- Other names: Somatoagnosia
- Specialty: Neurology

= Asomatognosia =

Neurological disorder of body awareness

Asomatognosia (or somatoagnosia) is a neurological disorder characterized as loss of recognition or awareness of part of the body. The failure to acknowledge, for example, a limb, may be expressed verbally or as a pattern of neglect. The limb may also be attributed to another person, a delusion known as somatoparaphrenia. However, they can be shown their limb and this error is temporarily corrected. Some authors have focused on the prevalence of hemispatial neglect in such patients.

Asomatognosia is the inability to feel, recognize, or be conscious of one's own specific body parts or bodily conditions (Whishaw, 2015). Generally, asomatognosia often arises from damage to the right parietal lobe (Whishaw, 2015). Evidence indicates that damage to the right hemisphere often results from a stroke or pre-existing hemispatial neglect, or inattention to the left visual field (Antoniello, 2016) (Keenan, 2004). Individuals who suffer from somatoparaphrenia, a specific form of asomatognosia, ignore or deny ownership of a body part contralateral to the brain lesion (Feinberg, 1990). Although this condition can affect one or both sides of the body, most patients exhibit the inability to recognize limbs/body parts (i.e., arm, leg, head, breast) on the left side of their body as their own (Keenan, 2004). While individuals with asomatognosia typically suffer large lesions across several temporoparietal sectors, those with somatoparaphrenia also suffer lesions in the right medial and orbitofrontal regions of the brain (Feinberg 2010).

== History ==
In 20th century literature, asomatognosia was often distinguished from the closely related somatoparaphrenia. According to Gerstmann's (1942) definition, asomatognosia was described as the "imperception of the affected limbs or body half, in various degrees from simple forgetting to obstinate denial of their existence." Critchley (1953) numbered various deficits of body image, including somatoparaphrenia and the rare loss of awareness of one body half corresponding to asomatognosia or hemidepersonalization. He stated that these (as well as other bodily) phenomena are not "sharply demarcated" and that it is not uncommon for one condition to merge into another. In Hécaen (1972) hemiasomatognosia and disownership were also distinguished but closely linked. Feinberg and colleagues (1990, 2010) forwarded a different definition, according to which verbal asomatognosia was defined as the denial of ownership, while somatoparaphrenia as a subtype of asomatognosia where patients also display delusional misidentification and complex confabulation.
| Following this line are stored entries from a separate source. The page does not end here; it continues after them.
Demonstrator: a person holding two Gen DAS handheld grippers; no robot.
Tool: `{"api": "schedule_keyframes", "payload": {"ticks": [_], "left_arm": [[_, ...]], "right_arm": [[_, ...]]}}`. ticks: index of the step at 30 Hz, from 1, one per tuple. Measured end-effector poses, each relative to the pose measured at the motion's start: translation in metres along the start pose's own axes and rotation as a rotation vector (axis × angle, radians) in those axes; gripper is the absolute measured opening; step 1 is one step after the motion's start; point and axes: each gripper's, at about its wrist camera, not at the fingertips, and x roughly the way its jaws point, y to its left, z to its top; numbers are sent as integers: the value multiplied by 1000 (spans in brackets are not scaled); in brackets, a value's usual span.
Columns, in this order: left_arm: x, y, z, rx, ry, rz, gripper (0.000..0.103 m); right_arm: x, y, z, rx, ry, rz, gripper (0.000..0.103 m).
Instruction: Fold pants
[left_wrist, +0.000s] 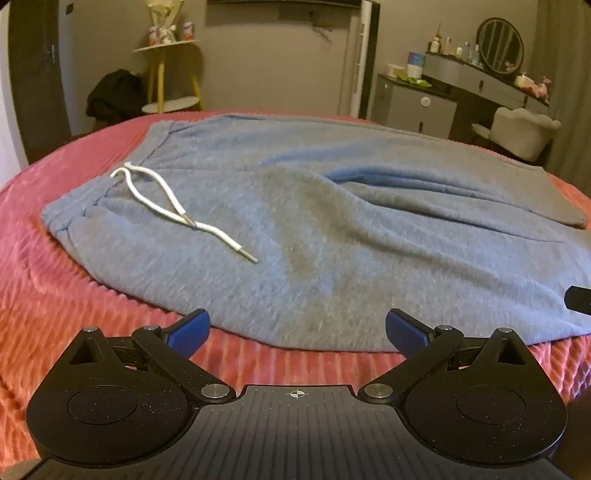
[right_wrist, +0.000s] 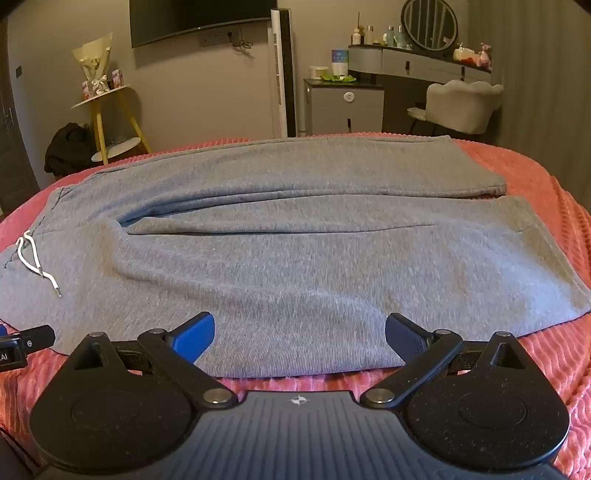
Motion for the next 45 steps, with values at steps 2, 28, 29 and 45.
{"api": "schedule_keyframes", "payload": {"ticks": [2,28,29,45], "left_arm": [[1,4,2,-13,8,-20,103],[0,7,-1,-51,11,-15,103],[1,7,-1,-53,11,-16,103],[0,9,-1,-68,13,-18,103]], "right_arm": [[0,0,0,-1,0,1,99],[-4,-3,0,12,-1,-3,99],[-4,-3,0,12,0,-2,99],[-5,-4,1,16,-2,-2,99]]}}
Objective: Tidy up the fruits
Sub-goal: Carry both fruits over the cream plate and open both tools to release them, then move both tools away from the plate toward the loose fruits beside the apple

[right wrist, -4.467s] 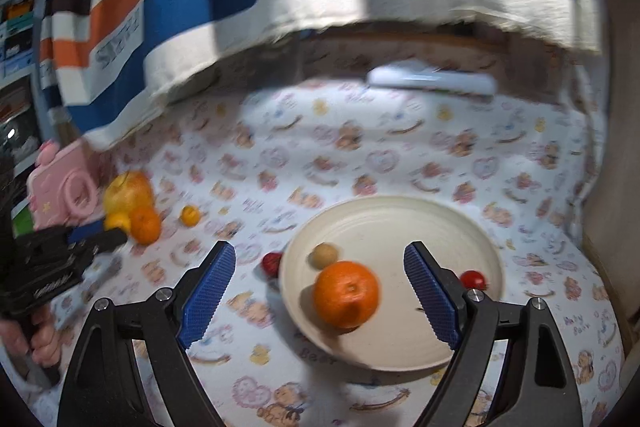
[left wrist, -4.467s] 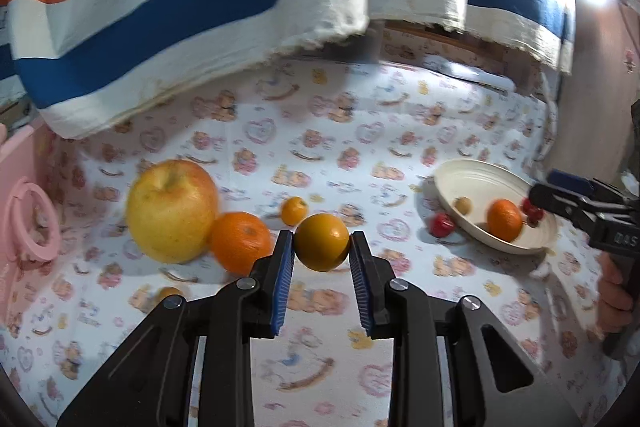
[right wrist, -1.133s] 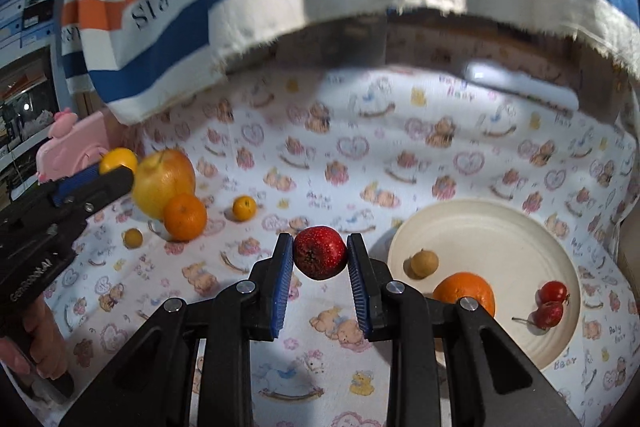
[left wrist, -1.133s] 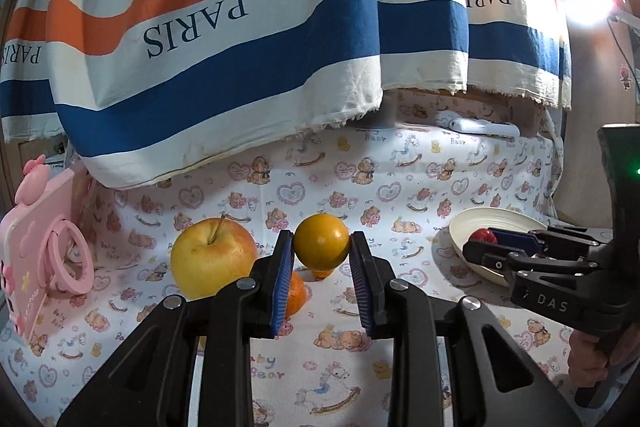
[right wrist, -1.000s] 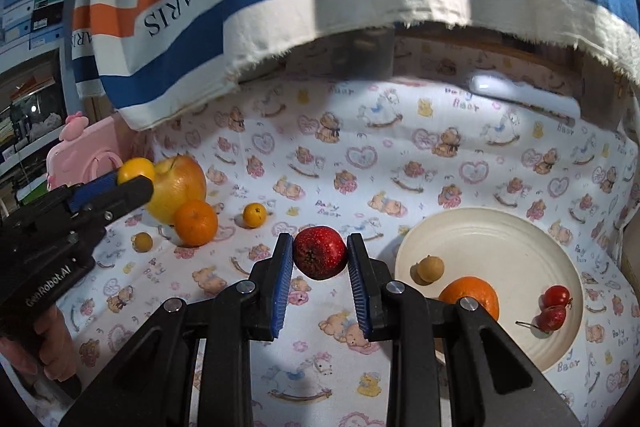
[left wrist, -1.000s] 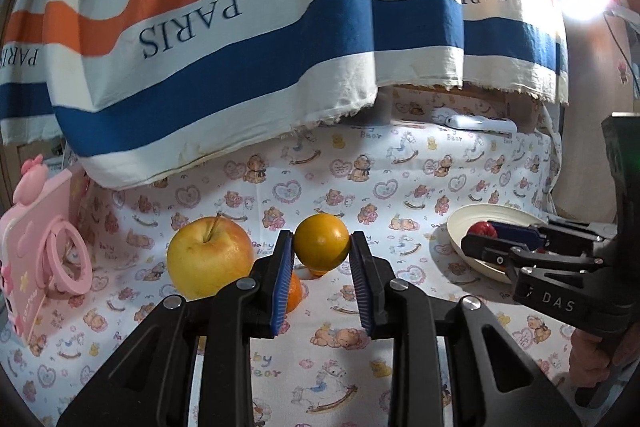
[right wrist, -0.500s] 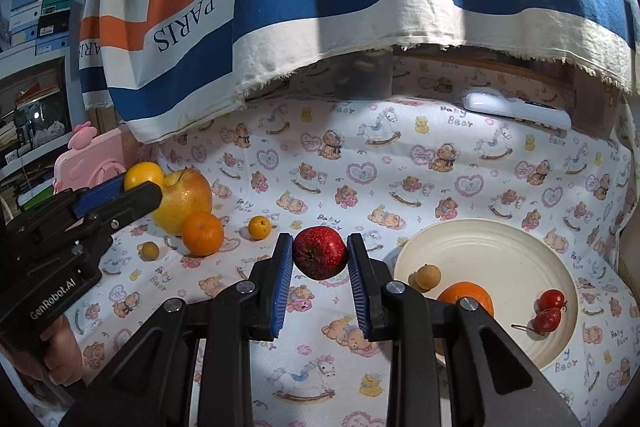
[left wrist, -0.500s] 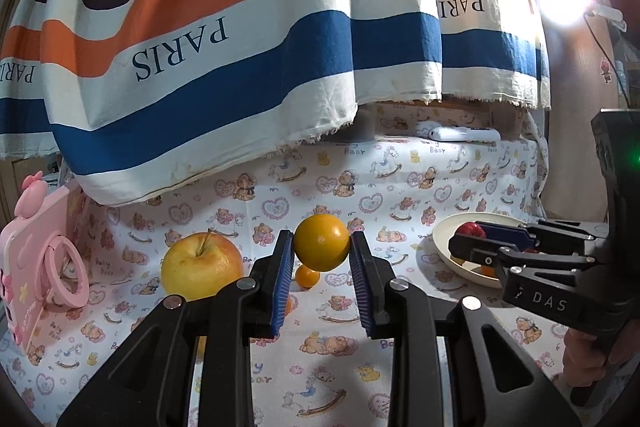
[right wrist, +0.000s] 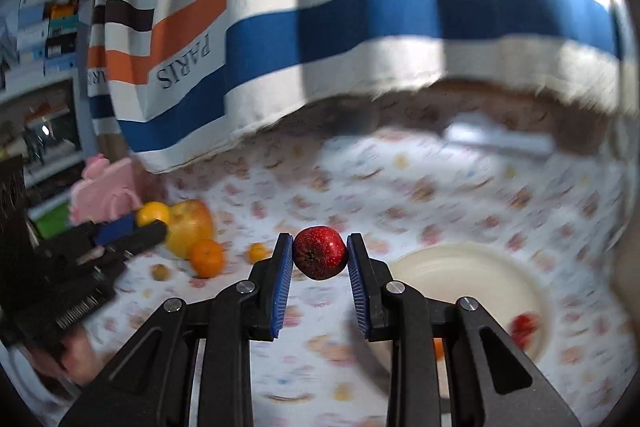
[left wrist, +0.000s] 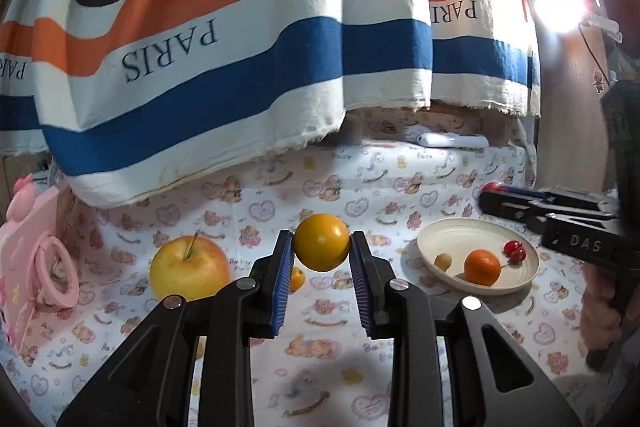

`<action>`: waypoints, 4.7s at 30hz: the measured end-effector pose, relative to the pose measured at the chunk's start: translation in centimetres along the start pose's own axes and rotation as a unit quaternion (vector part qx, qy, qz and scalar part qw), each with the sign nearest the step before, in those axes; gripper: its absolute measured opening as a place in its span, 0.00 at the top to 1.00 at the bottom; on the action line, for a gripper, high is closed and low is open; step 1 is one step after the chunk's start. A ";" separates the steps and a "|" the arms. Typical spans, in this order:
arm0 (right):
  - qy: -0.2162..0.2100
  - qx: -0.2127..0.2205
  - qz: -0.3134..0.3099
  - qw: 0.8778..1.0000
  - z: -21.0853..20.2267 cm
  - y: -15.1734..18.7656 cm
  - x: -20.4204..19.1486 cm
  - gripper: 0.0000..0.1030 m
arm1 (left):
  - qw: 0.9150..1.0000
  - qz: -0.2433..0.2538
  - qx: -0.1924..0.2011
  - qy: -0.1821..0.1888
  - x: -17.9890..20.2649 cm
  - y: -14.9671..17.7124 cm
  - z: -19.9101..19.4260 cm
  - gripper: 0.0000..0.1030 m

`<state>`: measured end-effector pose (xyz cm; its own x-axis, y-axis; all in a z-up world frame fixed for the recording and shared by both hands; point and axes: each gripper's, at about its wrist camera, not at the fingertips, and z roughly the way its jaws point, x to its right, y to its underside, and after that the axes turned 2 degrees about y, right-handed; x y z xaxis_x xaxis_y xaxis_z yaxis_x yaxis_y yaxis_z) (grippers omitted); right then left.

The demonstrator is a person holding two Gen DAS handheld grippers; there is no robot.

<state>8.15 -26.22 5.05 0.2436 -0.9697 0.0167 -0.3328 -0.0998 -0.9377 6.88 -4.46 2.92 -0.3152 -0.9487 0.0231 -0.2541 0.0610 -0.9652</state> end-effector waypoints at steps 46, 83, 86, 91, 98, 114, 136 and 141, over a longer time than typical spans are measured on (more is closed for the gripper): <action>0.143 -0.190 0.174 0.956 6.0 5.0 17.2 0.72 | 0.952 0.008 -0.255 0.170 10.6 -0.2 18.6 0.74; 0.210 -0.030 0.118 0.970 1.5 2.4 15.0 0.11 | 0.995 0.011 -0.044 0.088 9.0 -3.1 13.1 0.05; 0.217 -0.018 0.105 0.970 1.2 2.1 14.5 0.09 | 0.996 0.021 0.019 0.079 9.2 -3.7 11.1 0.00; 0.209 0.021 0.101 0.972 -0.1 1.8 13.9 0.00 | 0.994 0.052 0.064 0.069 10.3 -3.8 9.7 0.00; 0.222 0.046 0.114 0.967 -1.1 1.5 14.0 0.00 | 0.991 0.046 0.105 0.066 10.5 -3.6 8.1 0.00; 0.155 0.115 0.107 0.975 -1.9 1.1 13.1 0.00 | 0.992 0.068 0.104 0.003 4.5 -3.9 3.0 0.00; 0.077 0.124 0.082 0.986 -3.7 -0.6 9.8 0.00 | 0.997 -0.010 0.076 -0.020 -4.7 -2.8 0.9 0.00; 0.052 0.113 0.101 0.987 -3.7 -1.9 8.6 0.00 | 0.997 0.010 0.061 -0.038 -4.7 -2.8 1.8 0.00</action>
<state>7.50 -35.23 8.25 0.0940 -0.9835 -0.1542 -0.1498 0.1392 -0.9789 10.72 -0.78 5.08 -0.2473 -0.9689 -0.0120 -0.1332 0.0462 -0.9900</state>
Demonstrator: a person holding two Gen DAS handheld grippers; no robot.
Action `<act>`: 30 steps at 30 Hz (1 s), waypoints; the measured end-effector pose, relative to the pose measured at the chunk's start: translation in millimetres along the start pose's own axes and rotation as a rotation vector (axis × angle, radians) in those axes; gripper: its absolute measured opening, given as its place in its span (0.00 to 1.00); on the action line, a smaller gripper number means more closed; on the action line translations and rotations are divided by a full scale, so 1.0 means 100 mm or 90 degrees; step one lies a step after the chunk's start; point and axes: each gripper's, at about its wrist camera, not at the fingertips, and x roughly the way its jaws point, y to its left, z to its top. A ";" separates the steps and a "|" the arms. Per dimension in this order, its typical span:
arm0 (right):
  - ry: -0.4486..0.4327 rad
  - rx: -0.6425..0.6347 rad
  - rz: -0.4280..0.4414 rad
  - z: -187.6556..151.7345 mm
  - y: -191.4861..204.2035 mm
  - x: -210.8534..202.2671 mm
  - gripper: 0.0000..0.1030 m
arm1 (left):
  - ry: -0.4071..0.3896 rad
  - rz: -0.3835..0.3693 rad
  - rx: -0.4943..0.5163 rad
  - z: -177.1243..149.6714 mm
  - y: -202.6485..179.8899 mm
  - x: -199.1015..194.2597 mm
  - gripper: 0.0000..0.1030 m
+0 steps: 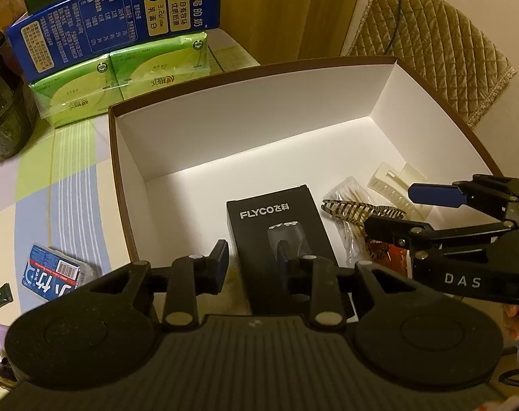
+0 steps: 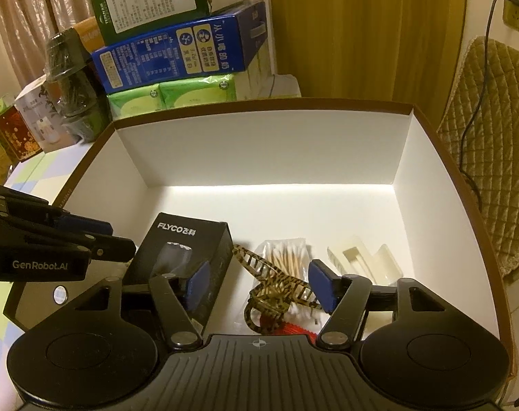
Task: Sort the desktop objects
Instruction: 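Carry the pill bottle and claw clip with both tools into the cardboard box, then open both tools to release the pill bottle and claw clip inside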
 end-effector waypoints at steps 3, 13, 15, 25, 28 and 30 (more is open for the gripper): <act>-0.001 0.002 0.000 -0.01 0.01 -0.02 0.61 | 0.000 0.000 -0.001 0.00 0.01 -0.01 0.25; -0.004 0.002 -0.001 -0.02 0.03 -0.07 0.63 | -0.005 0.001 0.000 -0.03 0.01 -0.07 0.25; -0.005 0.001 -0.002 -0.03 0.04 -0.09 0.64 | -0.008 0.001 0.000 -0.04 0.00 -0.09 0.25; -0.020 0.002 -0.003 -0.06 0.11 -0.23 0.69 | -0.024 0.000 0.002 -0.08 -0.04 -0.24 0.27; -0.029 0.001 -0.002 -0.08 0.14 -0.29 0.75 | -0.028 0.000 0.002 -0.11 -0.05 -0.29 0.28; -0.038 0.001 -0.001 -0.09 0.17 -0.34 0.82 | -0.032 -0.001 0.000 -0.12 -0.04 -0.34 0.32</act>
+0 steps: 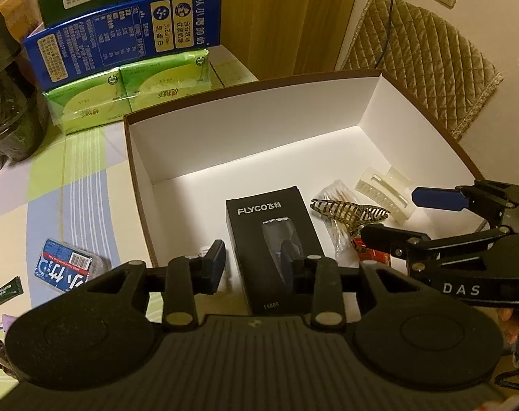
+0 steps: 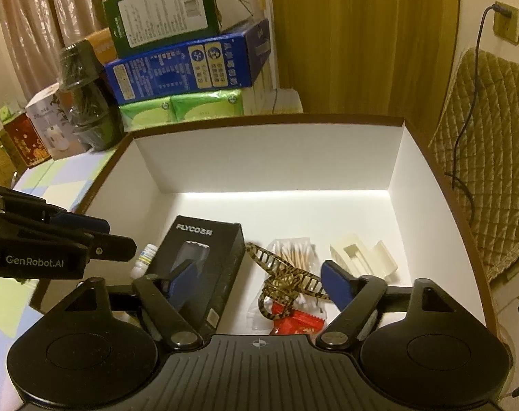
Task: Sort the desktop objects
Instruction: 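Open both tools to release the pill bottle and claw clip inside, then withdraw both tools from the box toward the scrunchie and purple tube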
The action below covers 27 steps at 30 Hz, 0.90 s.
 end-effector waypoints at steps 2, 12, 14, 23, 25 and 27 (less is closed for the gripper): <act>-0.011 -0.002 0.001 -0.01 0.04 -0.06 0.88 | -0.008 0.000 -0.002 -0.02 0.00 -0.07 0.41; -0.057 0.026 0.003 -0.08 0.16 -0.35 0.98 | -0.036 0.006 -0.010 -0.14 0.05 -0.42 0.73; -0.064 0.030 0.001 -0.10 0.18 -0.40 0.98 | -0.045 0.012 -0.013 -0.18 0.07 -0.51 0.79; -0.085 0.036 0.009 -0.21 0.36 -0.69 0.98 | -0.068 0.021 -0.022 -0.38 0.19 -0.86 0.82; -0.087 0.036 0.013 -0.24 0.41 -0.74 0.98 | -0.069 0.023 -0.025 -0.45 0.23 -0.94 0.82; -0.087 0.038 0.018 -0.27 0.47 -0.78 0.98 | -0.070 0.023 -0.027 -0.52 0.26 -1.01 0.82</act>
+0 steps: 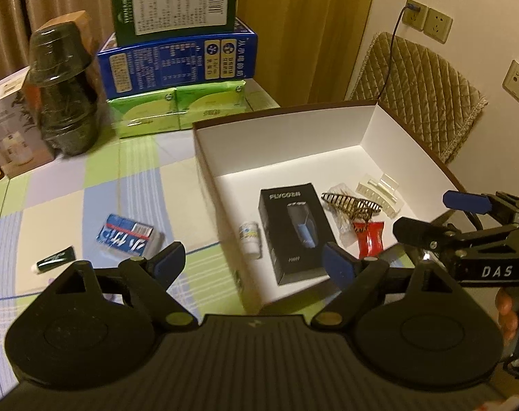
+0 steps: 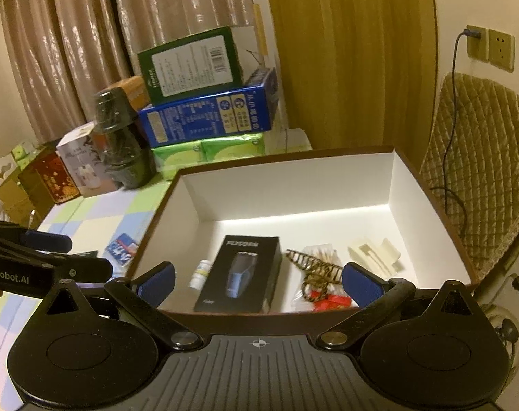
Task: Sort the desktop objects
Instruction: 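Withdraw both tools from the box toward the scrunchie and purple tube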
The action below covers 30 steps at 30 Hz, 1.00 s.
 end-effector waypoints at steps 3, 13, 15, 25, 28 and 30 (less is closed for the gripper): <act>0.002 -0.002 0.005 -0.05 0.10 -0.05 0.98 | -0.001 0.000 0.001 -0.09 0.06 -0.10 0.82; 0.018 -0.019 0.020 -0.24 0.46 -0.16 0.98 | -0.004 0.017 -0.006 -0.38 0.32 -0.41 0.83; 0.025 -0.022 0.023 -0.29 0.53 -0.16 0.98 | 0.001 0.020 -0.011 -0.44 0.38 -0.46 0.83; 0.064 -0.044 0.056 -0.47 0.97 -0.05 0.98 | 0.022 0.049 -0.039 -0.73 0.78 -0.64 0.83; 0.076 -0.051 0.068 -0.52 1.12 0.02 0.98 | 0.027 0.056 -0.048 -0.81 0.90 -0.69 0.83; 0.081 -0.057 0.076 -0.54 1.21 0.06 0.98 | 0.032 0.061 -0.054 -0.86 0.98 -0.72 0.83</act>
The term asomatognosia was coined from the Greek: a (without), soma (stem somat– body or bodily), and gnosis (knowledge), thus defined as the "lack of awareness [of ownership] of one's body parts". The word Somatoagnosia (constructed from the same roots) is sometimes also used instead.

== Patient cases ==
In most commonly observed instances, individuals with this condition fail to recognize and sense their left arm after suffering lesions to the right hemisphere (Keenan, 2004). In one specific instance, a patient suffering from asomatognosia tried to throw her own left arm into a garbage can because she believed it was her husband's arm repeatedly falling on her and disrupting her sleep (Keenan, 2004). Even when patients are told that the body part belongs to them, many will deny the reality and remain firm in their belief that it is not a part of them. There is a case in which a patient with severe asomatognosia had the ability to use his right hand to trace his paralyzed left arm to his own left shoulder, but still failed to acknowledge that the left arm belonged to him (Keenan, 2004). Overall, there is an interesting phenomenon in which individuals will claim that the body part belongs to someone of the opposite gender within their family. For example, women with asomatognosia tend to claim that their left arm belongs to a man (i.e., their husband) while men claim their arm belongs to a woman, such as his daughter or wife. There also exist patients that treat the arm as a child or small animal. (Keenan, 2004)

== Related conditions ==
In addition to instances of asomatognosia in which patients deny ownership of a specific part, this condition is also associated with the following: anosognosia (unawareness or denial of illness), anosodiaphoria (indifference to illness), autopagnosia (inability to localize and name body parts), and asymbolia for pain (absence of typical reactions to pain). Out of these varieties of asomatognosia, autopagnosia is the only one in which an individual struggles to recognize the right side of their body due to lesions in the left parietal cortex (Whishaw, 2015).